La CRE considère que, depuis sa mise en oeuvre, trois phases distinctes se sont succédées, soulevant questions et enjeux sur l’avenir du dispositif :

  • De 2011 à 2014, l’ARENH a participé à la construction d’un cadre nécessaire au développement de la concurrence sur le marché de détail.
  • Les années suivantes, l’utilisation de l’ARENH a été fortement réduite en raison d’une chute brutale des prix sur le marché de gros de l’électricité,
  • Les années 2016 et 2017 ont été ponctuées par des hausses des prix du marché de gros au-dessus du prix de l’ARENH, offrant aux fournisseurs alternatifs des possibilités d’arbitrages « dont la conformité avec l’esprit du dispositif doit être questionnée ».

Comme Energie en actions l'avait souligné, il y a un an dans sa contribution à une nouvelle politique énergétique et environnementale, la CRE fait le constat d’échecs de ce dispositif, qui n’incite absolument pas les nouveaux fournisseurs d’électricité à développer des moyens de production, ou à s’assurer des approvisionnements sur longue durée, et les conduit au contraire à des comportements attentistes.
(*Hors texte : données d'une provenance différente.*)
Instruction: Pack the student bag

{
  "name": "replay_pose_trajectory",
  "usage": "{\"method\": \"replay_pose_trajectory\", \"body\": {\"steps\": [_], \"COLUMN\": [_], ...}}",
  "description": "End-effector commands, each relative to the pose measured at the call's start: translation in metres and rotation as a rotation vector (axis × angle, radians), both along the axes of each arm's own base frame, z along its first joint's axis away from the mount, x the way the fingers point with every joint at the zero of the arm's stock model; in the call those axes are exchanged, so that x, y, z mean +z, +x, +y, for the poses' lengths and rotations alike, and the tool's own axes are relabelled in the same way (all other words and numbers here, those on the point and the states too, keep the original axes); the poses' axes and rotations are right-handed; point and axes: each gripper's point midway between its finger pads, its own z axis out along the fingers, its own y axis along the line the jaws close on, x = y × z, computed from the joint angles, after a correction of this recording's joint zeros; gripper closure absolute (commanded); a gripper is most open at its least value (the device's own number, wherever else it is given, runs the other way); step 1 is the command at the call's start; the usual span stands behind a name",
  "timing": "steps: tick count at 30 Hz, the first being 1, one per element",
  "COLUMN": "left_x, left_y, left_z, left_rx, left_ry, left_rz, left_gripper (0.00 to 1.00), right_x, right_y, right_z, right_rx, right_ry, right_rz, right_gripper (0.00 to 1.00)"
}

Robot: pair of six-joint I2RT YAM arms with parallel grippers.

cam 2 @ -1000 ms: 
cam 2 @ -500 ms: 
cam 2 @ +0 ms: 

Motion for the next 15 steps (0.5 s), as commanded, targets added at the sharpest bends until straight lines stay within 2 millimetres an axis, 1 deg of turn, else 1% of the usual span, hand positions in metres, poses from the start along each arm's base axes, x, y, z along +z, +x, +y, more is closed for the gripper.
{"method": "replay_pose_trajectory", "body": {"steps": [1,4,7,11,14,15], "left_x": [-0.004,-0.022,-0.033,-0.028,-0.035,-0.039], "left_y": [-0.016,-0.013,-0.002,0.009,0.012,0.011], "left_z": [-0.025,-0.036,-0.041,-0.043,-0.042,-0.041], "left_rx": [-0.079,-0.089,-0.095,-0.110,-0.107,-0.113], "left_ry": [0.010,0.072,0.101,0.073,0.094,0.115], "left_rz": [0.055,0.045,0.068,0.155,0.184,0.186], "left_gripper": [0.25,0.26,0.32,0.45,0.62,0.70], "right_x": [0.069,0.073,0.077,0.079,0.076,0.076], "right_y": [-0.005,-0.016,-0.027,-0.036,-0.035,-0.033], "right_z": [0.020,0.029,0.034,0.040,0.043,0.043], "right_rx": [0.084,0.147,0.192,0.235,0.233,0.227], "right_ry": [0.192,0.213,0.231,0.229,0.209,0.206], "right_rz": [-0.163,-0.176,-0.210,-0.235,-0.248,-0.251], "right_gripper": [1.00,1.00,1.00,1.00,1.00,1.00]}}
La CRE propose une série de mesures visant à « améliorer le fonctionnement du dispositif », notamment :

  • la suppression du guichet infra-annuel, « qui ne répond pas à un besoin fondamental des fournisseurs », afin de simplifier le fonctionnement du dispositif et éliminer les possibilités d’arbitrages à mi-année avec le marché de gros ;
  • l'organisation d'unz concertation avec les acteurs afin de réviser le dispositif de telle sorte que la faculté de demander de l’ARENH soit liée au besoin d’y recourir pour assurer l’approvisionnement des clients finals aux conditions du contrat de fourniture (et non dans une recherche d'arbitrage avec les prix de marché).

Energie en actions :

  • considère que ces mesures sont indispensables, et qu'à défaut, c'est le dispositif même de l'Arenh qu'il faudrait remettre en cause,
  • regrette que la CRE ne propose pas d’évolution du prix (fixé depuis plusieurs années à 42 €/MWh) "en l’absence de publication du décret en conseil d’État précisant la méthodologie de calcul du prix de l’ARENH", et appelle les pouvoirs publics à prendre position sur ce sujet.